Laurent, né en 1895 dans notre fief savoyard, était facteur à Lyon lorsqu'il fut recruté pour son service militaire : il n'eut donc que peu de temps pour faire ses classes avant d'être appelé sous les drapeaux par l'ordre de mobilisation générale d'août 1914 et envoyé au front. 
Entré au 114è Bataillon de chasseurs le 10 mars 1915 à tout juste 20 ans, il reçoit des éclats d'obus au crâne le 22 juillet 1915 alors qu'il s'est je cite : "élancé résolument à la charge à la baïonnette, et a été très grièvement blessé à la tête en arrivant à la tranchée ennemie". 
Pour ces faits, il obtient une citation à l'ordre le 14 mai 1916, puis l'attribution de la croix de guerre avec palmes, qui eu pour effet d'annuler sa citation antérieure. 

Ses blessures crâniennes, localisées dans la région occipitale, entraînèrent de multiples séquelles neurologiques liées à la perte de matière crânienne du lobe occipital : céphalées continues et paroxystiques entraînant entre autres des insomnies.
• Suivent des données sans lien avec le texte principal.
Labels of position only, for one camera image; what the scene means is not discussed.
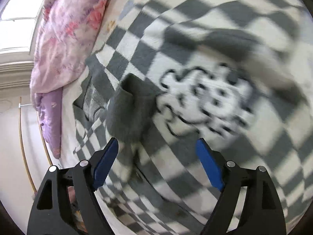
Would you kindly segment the grey white checkered sweater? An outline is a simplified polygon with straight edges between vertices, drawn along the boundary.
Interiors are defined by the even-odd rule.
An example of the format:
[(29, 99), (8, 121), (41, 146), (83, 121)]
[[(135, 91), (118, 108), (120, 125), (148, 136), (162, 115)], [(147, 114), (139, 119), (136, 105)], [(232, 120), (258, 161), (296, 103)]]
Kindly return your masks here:
[(86, 60), (73, 104), (79, 160), (115, 137), (99, 192), (135, 234), (199, 234), (219, 198), (208, 145), (263, 165), (291, 230), (312, 202), (312, 83), (295, 55), (301, 0), (141, 0)]

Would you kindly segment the purple pillow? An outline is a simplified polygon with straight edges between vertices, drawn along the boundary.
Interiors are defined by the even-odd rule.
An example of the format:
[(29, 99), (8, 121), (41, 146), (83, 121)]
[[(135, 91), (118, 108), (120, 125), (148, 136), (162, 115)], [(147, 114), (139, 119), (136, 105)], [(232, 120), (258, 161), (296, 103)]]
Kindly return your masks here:
[(63, 88), (48, 93), (36, 93), (34, 106), (39, 113), (43, 137), (55, 159), (60, 158), (62, 133)]

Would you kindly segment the pink purple floral quilt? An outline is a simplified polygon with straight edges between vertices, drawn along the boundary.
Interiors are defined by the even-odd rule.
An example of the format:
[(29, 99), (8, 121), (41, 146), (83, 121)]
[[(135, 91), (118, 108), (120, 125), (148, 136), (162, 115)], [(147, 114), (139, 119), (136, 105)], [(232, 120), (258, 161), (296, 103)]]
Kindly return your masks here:
[(31, 94), (75, 81), (85, 69), (108, 0), (45, 0), (31, 73)]

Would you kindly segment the white fleece bed blanket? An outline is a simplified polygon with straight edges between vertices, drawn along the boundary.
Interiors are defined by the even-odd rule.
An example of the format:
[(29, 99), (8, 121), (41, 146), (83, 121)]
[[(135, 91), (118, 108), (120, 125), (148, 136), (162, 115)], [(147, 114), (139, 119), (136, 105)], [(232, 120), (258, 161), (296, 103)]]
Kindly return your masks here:
[[(108, 3), (92, 52), (97, 52), (102, 48), (104, 42), (114, 29), (127, 1), (128, 0), (111, 0)], [(60, 159), (54, 162), (54, 164), (60, 168), (68, 168), (77, 164), (77, 158), (73, 154), (73, 151), (78, 145), (76, 140), (73, 102), (82, 93), (81, 83), (87, 77), (88, 72), (89, 69), (85, 68), (84, 72), (77, 80), (63, 87), (61, 155)]]

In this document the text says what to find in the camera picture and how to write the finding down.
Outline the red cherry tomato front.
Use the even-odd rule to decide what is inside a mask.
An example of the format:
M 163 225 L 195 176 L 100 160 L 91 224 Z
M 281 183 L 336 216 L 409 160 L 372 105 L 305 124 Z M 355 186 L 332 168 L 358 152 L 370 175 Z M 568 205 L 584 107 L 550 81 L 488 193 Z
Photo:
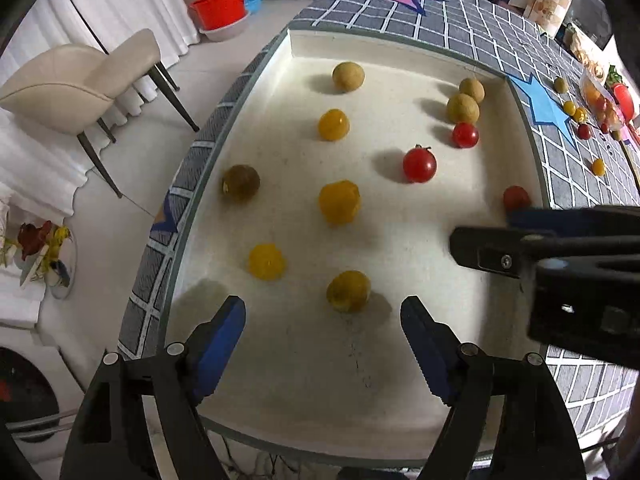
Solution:
M 532 206 L 532 199 L 525 188 L 512 185 L 506 188 L 502 194 L 504 210 L 507 214 L 513 211 L 527 209 Z

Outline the yellow cherry tomato left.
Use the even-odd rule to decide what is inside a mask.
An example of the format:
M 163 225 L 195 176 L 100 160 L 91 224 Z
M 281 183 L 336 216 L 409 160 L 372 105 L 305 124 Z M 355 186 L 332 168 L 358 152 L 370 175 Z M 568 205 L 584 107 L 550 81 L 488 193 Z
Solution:
M 573 116 L 577 110 L 577 106 L 572 101 L 565 101 L 563 103 L 563 110 L 568 116 Z

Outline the blue plastic basin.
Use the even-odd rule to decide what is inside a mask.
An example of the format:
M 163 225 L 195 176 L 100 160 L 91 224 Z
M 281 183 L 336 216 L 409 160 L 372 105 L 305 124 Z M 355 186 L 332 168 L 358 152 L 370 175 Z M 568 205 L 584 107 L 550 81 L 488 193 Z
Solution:
M 262 0 L 244 0 L 244 4 L 249 14 L 255 14 L 262 8 Z

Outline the clear glass fruit bowl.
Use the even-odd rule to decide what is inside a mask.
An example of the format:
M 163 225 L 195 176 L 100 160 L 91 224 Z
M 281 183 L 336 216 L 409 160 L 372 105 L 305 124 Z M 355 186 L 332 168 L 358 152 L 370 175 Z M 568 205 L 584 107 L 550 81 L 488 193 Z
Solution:
M 585 68 L 580 76 L 579 91 L 598 127 L 606 125 L 608 132 L 620 131 L 623 128 L 624 115 L 608 90 L 588 68 Z

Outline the grey checkered tablecloth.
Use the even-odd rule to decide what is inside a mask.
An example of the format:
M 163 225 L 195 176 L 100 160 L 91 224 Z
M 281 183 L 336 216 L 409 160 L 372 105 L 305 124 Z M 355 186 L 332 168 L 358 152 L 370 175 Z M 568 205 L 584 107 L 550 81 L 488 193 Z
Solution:
M 206 422 L 322 453 L 423 454 L 446 418 L 399 322 L 418 296 L 491 354 L 522 356 L 516 281 L 462 268 L 459 224 L 536 205 L 638 202 L 622 150 L 530 117 L 513 78 L 576 81 L 533 27 L 477 0 L 316 0 L 217 103 L 166 195 L 119 350 L 183 340 L 224 298 L 247 321 Z

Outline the tan longan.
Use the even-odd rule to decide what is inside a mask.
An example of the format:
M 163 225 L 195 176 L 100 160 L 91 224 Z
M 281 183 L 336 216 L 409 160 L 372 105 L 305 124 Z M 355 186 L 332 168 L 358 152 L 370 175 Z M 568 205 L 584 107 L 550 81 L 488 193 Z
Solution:
M 464 93 L 456 93 L 448 100 L 446 113 L 452 124 L 466 122 L 475 125 L 480 119 L 480 107 L 477 102 L 472 96 Z
M 568 82 L 564 77 L 556 77 L 553 81 L 553 89 L 556 93 L 567 94 Z
M 341 62 L 334 67 L 332 81 L 335 88 L 341 92 L 352 92 L 364 83 L 366 74 L 363 68 L 355 62 Z

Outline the white square tray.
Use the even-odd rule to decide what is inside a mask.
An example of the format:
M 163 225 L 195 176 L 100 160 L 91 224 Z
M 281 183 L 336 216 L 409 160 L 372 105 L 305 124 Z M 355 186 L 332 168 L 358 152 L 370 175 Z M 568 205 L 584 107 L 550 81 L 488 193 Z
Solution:
M 341 92 L 334 67 L 362 86 Z M 452 124 L 456 93 L 475 125 Z M 256 448 L 331 463 L 420 464 L 448 410 L 431 394 L 401 329 L 418 296 L 459 339 L 521 358 L 526 307 L 517 281 L 462 268 L 457 226 L 503 226 L 502 194 L 544 203 L 523 107 L 506 77 L 432 50 L 344 32 L 290 30 L 242 99 L 196 208 L 165 338 L 183 340 L 231 295 L 246 324 L 205 425 Z M 437 171 L 409 182 L 405 154 L 430 148 Z M 321 189 L 349 180 L 361 206 L 329 226 Z

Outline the red cherry tomato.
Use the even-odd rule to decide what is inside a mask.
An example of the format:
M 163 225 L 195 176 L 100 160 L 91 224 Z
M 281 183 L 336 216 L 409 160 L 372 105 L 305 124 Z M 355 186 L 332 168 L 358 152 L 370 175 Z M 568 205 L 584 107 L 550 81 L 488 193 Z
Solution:
M 591 138 L 591 129 L 588 124 L 580 124 L 577 129 L 577 135 L 580 140 L 589 140 Z
M 527 209 L 532 206 L 532 199 L 525 188 L 512 185 L 506 188 L 502 194 L 504 210 L 507 214 L 513 211 Z

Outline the patterned paper bag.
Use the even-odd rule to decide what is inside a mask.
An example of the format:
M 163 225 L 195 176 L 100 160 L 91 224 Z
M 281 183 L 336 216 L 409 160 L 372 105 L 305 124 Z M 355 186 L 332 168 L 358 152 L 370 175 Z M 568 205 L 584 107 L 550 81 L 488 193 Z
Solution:
M 573 0 L 527 0 L 524 18 L 536 24 L 548 36 L 559 31 Z

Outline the red plastic basin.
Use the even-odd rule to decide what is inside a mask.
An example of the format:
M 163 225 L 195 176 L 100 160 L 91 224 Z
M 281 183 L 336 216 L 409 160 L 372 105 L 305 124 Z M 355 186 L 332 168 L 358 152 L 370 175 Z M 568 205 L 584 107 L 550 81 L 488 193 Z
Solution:
M 195 12 L 203 30 L 232 25 L 246 15 L 244 0 L 195 0 L 189 8 Z

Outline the red cherry tomato by star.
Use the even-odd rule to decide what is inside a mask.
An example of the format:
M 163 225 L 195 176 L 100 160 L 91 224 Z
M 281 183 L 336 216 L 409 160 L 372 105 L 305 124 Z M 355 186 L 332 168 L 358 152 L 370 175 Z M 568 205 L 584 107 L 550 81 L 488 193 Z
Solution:
M 580 124 L 577 129 L 577 135 L 580 140 L 589 140 L 591 138 L 591 129 L 588 124 Z

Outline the beige chair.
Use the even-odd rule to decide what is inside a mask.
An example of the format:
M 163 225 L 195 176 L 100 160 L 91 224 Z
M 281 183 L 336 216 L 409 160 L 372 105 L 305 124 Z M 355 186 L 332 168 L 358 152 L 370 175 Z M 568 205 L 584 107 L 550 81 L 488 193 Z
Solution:
M 111 53 L 86 44 L 62 44 L 37 55 L 3 84 L 1 107 L 77 138 L 103 180 L 122 197 L 86 130 L 102 125 L 102 116 L 116 99 L 144 76 L 151 78 L 193 131 L 200 130 L 176 97 L 178 86 L 163 66 L 160 47 L 148 28 L 135 32 Z

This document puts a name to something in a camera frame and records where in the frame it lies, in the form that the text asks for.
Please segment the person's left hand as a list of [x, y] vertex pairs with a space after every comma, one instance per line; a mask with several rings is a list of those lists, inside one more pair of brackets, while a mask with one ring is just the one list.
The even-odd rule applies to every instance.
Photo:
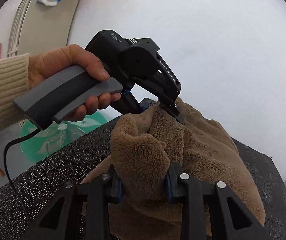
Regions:
[[[109, 78], [108, 72], [98, 57], [76, 44], [71, 44], [29, 57], [29, 88], [33, 89], [50, 76], [76, 64], [83, 67], [94, 79], [106, 81]], [[111, 102], [118, 101], [120, 98], [119, 93], [90, 96], [84, 104], [66, 116], [65, 120], [82, 121], [86, 115], [105, 109]]]

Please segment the cream knit sweater left forearm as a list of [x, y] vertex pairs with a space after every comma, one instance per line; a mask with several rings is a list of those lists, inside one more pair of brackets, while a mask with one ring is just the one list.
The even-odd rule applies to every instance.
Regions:
[[0, 60], [0, 131], [24, 119], [13, 100], [29, 91], [29, 54]]

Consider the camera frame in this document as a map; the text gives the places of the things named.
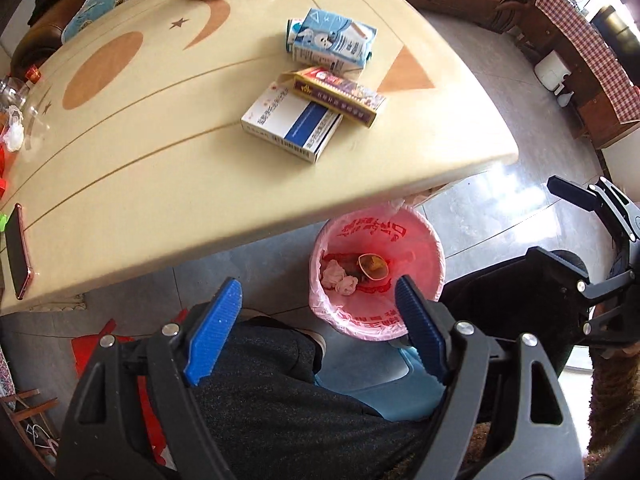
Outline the blue milk carton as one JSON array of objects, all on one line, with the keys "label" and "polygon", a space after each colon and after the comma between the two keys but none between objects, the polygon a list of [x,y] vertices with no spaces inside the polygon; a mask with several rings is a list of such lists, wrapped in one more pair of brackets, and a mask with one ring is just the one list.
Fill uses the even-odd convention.
[{"label": "blue milk carton", "polygon": [[336,74],[366,68],[378,36],[375,27],[316,8],[303,21],[291,53],[295,62],[322,66]]}]

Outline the red paper cup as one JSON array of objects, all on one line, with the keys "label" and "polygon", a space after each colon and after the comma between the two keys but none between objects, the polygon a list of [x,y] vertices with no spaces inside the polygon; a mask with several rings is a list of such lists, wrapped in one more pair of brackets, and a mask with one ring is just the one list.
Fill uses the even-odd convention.
[{"label": "red paper cup", "polygon": [[386,260],[377,254],[362,254],[357,259],[361,274],[370,282],[386,280],[390,269]]}]

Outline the pink-lined trash bin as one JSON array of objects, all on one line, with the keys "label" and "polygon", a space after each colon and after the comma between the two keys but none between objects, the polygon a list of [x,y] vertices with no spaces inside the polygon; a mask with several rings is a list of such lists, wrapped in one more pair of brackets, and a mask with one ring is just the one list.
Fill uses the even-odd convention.
[{"label": "pink-lined trash bin", "polygon": [[309,260],[309,307],[334,330],[364,341],[405,336],[395,285],[408,275],[439,298],[445,255],[431,223],[410,206],[384,204],[332,219]]}]

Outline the blue plastic stool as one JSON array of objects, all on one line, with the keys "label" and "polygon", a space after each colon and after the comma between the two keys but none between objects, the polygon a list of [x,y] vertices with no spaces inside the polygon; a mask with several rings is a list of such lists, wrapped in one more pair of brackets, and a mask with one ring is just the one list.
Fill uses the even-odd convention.
[{"label": "blue plastic stool", "polygon": [[424,370],[416,349],[355,339],[332,342],[316,384],[369,405],[391,422],[431,415],[445,391]]}]

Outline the checkered cloth side table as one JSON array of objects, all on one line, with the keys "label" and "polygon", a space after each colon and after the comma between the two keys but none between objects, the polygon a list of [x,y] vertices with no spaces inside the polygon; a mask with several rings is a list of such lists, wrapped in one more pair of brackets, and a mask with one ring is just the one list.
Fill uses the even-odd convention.
[{"label": "checkered cloth side table", "polygon": [[608,148],[639,125],[639,89],[600,32],[568,0],[536,0],[520,29],[537,54],[544,58],[554,51],[570,70],[564,82],[595,148]]}]

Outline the dark trouser leg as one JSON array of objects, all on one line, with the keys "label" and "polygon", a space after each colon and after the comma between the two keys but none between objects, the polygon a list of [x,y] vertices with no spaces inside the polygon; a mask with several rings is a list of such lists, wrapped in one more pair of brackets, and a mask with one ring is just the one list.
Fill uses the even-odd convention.
[{"label": "dark trouser leg", "polygon": [[238,479],[409,479],[428,423],[390,422],[316,384],[323,347],[265,315],[236,322],[193,394]]}]

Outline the crumpled white tissue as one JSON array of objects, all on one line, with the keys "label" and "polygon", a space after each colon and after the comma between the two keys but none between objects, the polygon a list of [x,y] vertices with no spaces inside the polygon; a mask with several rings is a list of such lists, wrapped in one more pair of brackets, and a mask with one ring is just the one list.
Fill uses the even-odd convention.
[{"label": "crumpled white tissue", "polygon": [[350,275],[334,259],[330,260],[321,275],[321,285],[326,290],[334,290],[341,296],[352,296],[356,292],[359,280]]}]

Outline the white kettle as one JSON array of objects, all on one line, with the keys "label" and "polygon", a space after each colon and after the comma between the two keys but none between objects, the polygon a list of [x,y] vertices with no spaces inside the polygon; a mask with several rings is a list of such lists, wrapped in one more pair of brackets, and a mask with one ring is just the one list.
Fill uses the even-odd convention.
[{"label": "white kettle", "polygon": [[564,79],[570,76],[570,69],[555,51],[551,51],[534,66],[534,73],[544,88],[558,96],[564,89]]}]

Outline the pink-cased smartphone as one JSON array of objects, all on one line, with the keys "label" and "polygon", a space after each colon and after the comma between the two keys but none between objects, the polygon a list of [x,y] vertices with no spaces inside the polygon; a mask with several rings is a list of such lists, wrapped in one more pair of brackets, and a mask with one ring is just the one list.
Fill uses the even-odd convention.
[{"label": "pink-cased smartphone", "polygon": [[34,277],[34,270],[32,270],[32,263],[30,262],[25,240],[23,206],[21,204],[14,205],[6,222],[4,235],[6,236],[6,250],[8,251],[15,298],[21,301],[24,299]]}]

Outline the purple gold flat box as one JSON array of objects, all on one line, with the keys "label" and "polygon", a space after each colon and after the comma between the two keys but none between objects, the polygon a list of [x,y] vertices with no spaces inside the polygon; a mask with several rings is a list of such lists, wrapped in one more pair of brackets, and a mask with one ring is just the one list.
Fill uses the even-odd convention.
[{"label": "purple gold flat box", "polygon": [[320,66],[283,73],[277,82],[367,128],[386,105],[386,97],[382,94]]}]

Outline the crumpled clear plastic wrap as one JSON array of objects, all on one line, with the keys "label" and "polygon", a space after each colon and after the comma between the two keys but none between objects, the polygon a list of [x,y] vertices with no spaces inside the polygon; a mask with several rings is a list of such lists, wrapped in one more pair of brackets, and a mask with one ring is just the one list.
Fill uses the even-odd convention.
[{"label": "crumpled clear plastic wrap", "polygon": [[22,112],[15,105],[10,105],[6,109],[6,124],[2,129],[1,143],[10,153],[15,153],[22,148],[24,141]]}]

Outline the red tray with green toys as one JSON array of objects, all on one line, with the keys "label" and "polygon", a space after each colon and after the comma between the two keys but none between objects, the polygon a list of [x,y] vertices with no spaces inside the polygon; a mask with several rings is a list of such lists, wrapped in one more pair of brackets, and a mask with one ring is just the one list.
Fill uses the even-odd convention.
[{"label": "red tray with green toys", "polygon": [[6,173],[6,150],[4,146],[0,145],[0,198],[3,197],[6,189],[8,188],[8,181],[4,177]]}]

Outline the glass teapot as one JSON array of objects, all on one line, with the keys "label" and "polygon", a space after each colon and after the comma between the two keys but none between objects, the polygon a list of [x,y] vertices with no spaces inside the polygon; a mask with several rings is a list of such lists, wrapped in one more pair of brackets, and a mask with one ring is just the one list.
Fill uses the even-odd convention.
[{"label": "glass teapot", "polygon": [[15,106],[23,113],[37,114],[38,104],[27,103],[29,92],[34,87],[35,83],[30,79],[21,80],[11,75],[3,77],[0,82],[1,109],[8,110],[10,106]]}]
Il a subit une tentative de trépanation pour les apaiser sans succès et laissant une brèche pulsatile. Tout ceci lui a occasionné une amnésie de fixation, des acouphènes et des vertiges aux changement de position, ainsi qu'une hémianopsie inféro-latérale (perte de la zone inférieure du champ visuel). 
Malgré cet état de santé altéré et les séquelles permanentes dont il souffre, il se marie en 1921 dans notre chère Savoie avec la jolie Angèle, et devient l'heureux papa de deux charmants bambins, Marcel et Georges, à quelques années d'écart.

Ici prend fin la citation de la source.